# Diatomaceous Earth in Substrate?



## Peterstunt (Jan 10, 2014)

You could just sell me the scuds


----------



## lochaber (Jan 23, 2012)

I think the DE is so fine it would get stirred up into the water column and make a mess out of the tank.

I'm not certain, but I've heard one of the explanations for DE working is that it scrapes up the insect's cuticle, and then it dehydrates. I don't think this would work in an aquatic environment, but there might be other osmotic type problems.

I don't think the water would affect the DE, diatom skeletons are silica, which is effectively insoluble in water. They are just like little microscopic pieces of broken glass.


----------



## mistergreen (Dec 9, 2006)

De doesn't work wet. It turns to clay.


Sent from my iPad using Tapatalk HD


----------



## GraphicGr8s (Apr 4, 2011)

xenxes said:


> Had a random thought for possible scud control.
> 
> Would diatamaceous earth mixed into the substrate in an aquarium function the same way in terrestrial soil? i.e. would it cut into the scud's exoskeleton and thereby expose it to microorganisms in the substrate which kill it?
> 
> Or would being in water render diatamaceous earth soft and soggy, i.e. no longer sharp enough to cut into a paper bag? *How do moisture affect diatoms on the microscopic level?*


DE is not a living organism. 

Left in the water I've found everything stirs it up and makes a mess. Not good as any part of a substrate. It makes a great filter though. Just don't let it get into a normal filter.


----------



## xenxes (Dec 22, 2011)

@lochaber thanks for reminding me that they're silicate which is water insoluble. I would think that means, on the microscopic level, they would still retain their sharpness and jaggedness even though to us they feel like clay when wet.

Thus I would presume when mixed into the substrate, these tiny sharp particles would cut into whatever crawled through it, i.e. it might harm scuds, but also beneficial nematodes too. I don't know if the pros outweigh the cons... I think I'll just have to test it out.

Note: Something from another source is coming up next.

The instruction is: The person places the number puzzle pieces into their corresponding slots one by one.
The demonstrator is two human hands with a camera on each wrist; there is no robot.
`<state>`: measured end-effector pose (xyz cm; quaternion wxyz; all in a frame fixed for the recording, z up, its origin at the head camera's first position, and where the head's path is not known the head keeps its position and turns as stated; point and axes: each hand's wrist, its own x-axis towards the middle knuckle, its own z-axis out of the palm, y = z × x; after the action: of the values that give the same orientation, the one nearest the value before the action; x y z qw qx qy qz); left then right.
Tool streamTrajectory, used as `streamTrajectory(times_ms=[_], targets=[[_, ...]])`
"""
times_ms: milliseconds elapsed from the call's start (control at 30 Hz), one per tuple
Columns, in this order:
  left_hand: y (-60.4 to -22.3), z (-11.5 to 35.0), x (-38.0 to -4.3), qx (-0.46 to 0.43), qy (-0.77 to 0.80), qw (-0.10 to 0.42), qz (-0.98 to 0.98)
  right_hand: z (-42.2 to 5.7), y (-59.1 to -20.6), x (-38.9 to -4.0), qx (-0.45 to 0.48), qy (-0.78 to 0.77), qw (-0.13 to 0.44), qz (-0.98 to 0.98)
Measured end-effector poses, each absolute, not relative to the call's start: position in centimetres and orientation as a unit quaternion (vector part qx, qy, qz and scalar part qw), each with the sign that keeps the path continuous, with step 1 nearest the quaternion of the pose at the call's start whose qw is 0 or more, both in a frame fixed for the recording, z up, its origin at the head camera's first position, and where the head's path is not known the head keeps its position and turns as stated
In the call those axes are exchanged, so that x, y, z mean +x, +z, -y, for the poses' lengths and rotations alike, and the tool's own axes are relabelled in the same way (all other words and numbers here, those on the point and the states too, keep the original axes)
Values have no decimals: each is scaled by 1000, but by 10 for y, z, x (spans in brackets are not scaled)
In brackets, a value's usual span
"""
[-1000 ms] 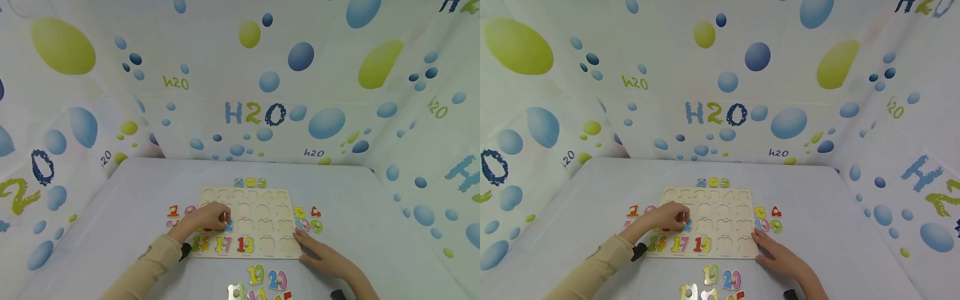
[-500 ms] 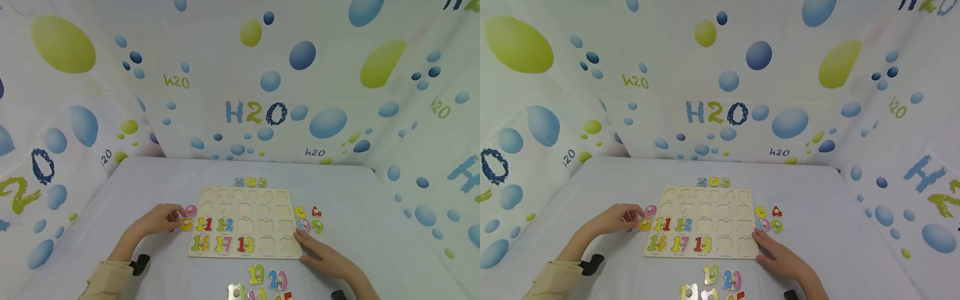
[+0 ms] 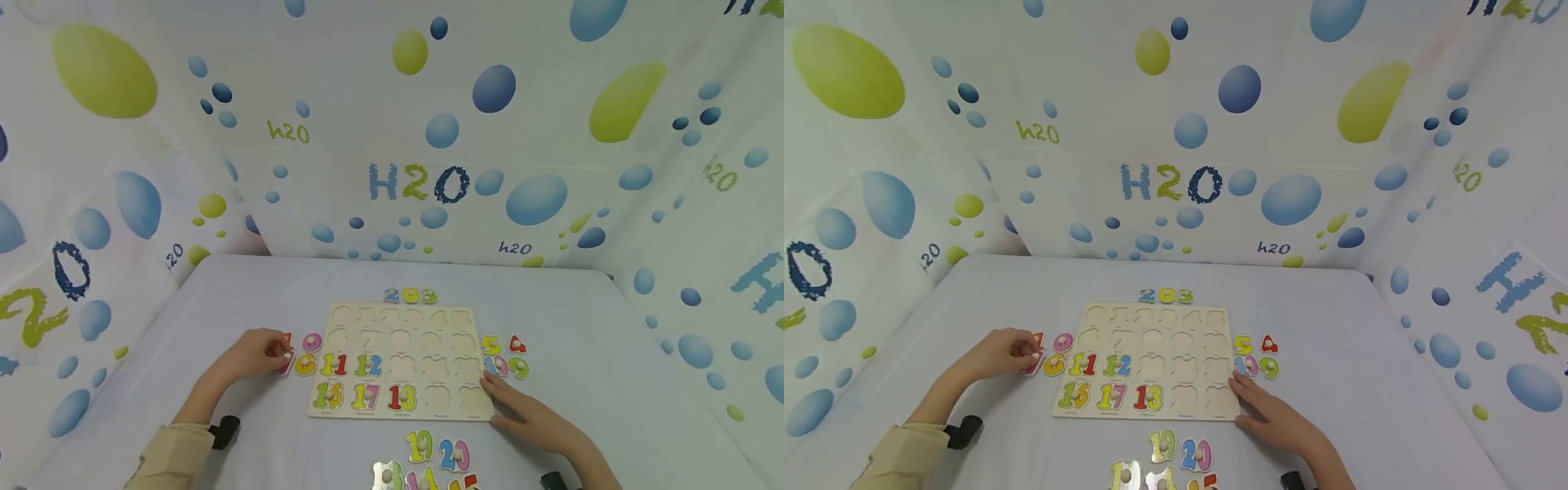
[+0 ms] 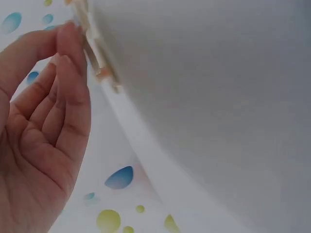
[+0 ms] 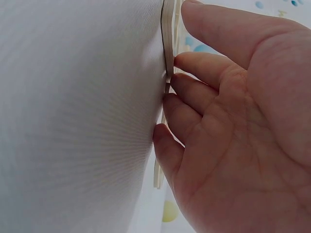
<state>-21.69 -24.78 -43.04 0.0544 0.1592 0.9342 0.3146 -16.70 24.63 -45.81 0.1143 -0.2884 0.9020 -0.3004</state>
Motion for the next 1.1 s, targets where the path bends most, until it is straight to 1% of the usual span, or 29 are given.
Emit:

The buffering capacity is nice too, kind of like charcoal or activated carbon, i.e. after saturating it with enough nutrients plant roots may be able to leech it back at a slow rate for years to come.


----------



## scx (Sep 8, 2013)

DE used to be microorganisms, they are usually the shells of diatoms, which are from the ocean. It kills insects by cutting them and dehydrating them. It would not work the same in an aquarium.


----------



## xenxes (Dec 22, 2011)

Well I did some further reading, since various web sources suggest different modes of action. Most are just hearsay and nutraceutical BS saying the same thing about the sharpness cutting bugs up, and cutting parasites up in your intestines if you eat them.

Basically, the most widely accepted mode of action is that the DE absorbs the waxy layer and moisture from an insect's body and they die from desiccation (the cutting them apart with with tiny glass shards was not mentioned in the below authoritative articles). If this is the case then DE would not work in water.



> Proposed modes of action
> Several proposed modes of action for inert dusts have been extended by various
> researchers. They are: 1) inert dusts block spiracles and insects die from
> asphyxiation, 2) dusts lodging between cuticular segments increase water loss
> ...


http://www.ksre.ksu.edu/grsc_subi/T...ure_slides/GRSC651_lect_20(1)_Inert_Dusts.pdf

Here's another about ingesting food grade DE:



> The action of diatomaceous earth on parasites is unclear but it has been suggested
> that the abrasive action of the powder pierces or scratches the outer protective layer of invertebrates
> including internal parasites, resulting in death by dehydration. However, diatomaceous earth is also
> rich in trace elements and it may be the enhanced nutritional status of the animals that has allowed
> ...


http://www.mtsylviadiatomite.com.au/mod/files/research/DE_Natural_Dewormer_Study.pdf

That said it probably isn't good for scud control. However, the buffering capacity makes it seem desirable for retaining nutrients in the substrate, and silicon is an important micronutrient. So I'm still putting it in!


----------



## lochaber (Jan 23, 2012)

If you are looking to add it as some sort of substrate additive, as opposed to pest control, I think some of the oil absorbant products (ultrasorb?) are made out of granules of diatomaceous earth. I think it's commonly carried in autoparts stores, it's much lighter than safetsorb.

I think it's sometimes used in plant mixes for bonsai and such. Might still have trouble keeping it down, but it won't be as bad as the powdered stuff, although it may be harder to get a hold of.


----------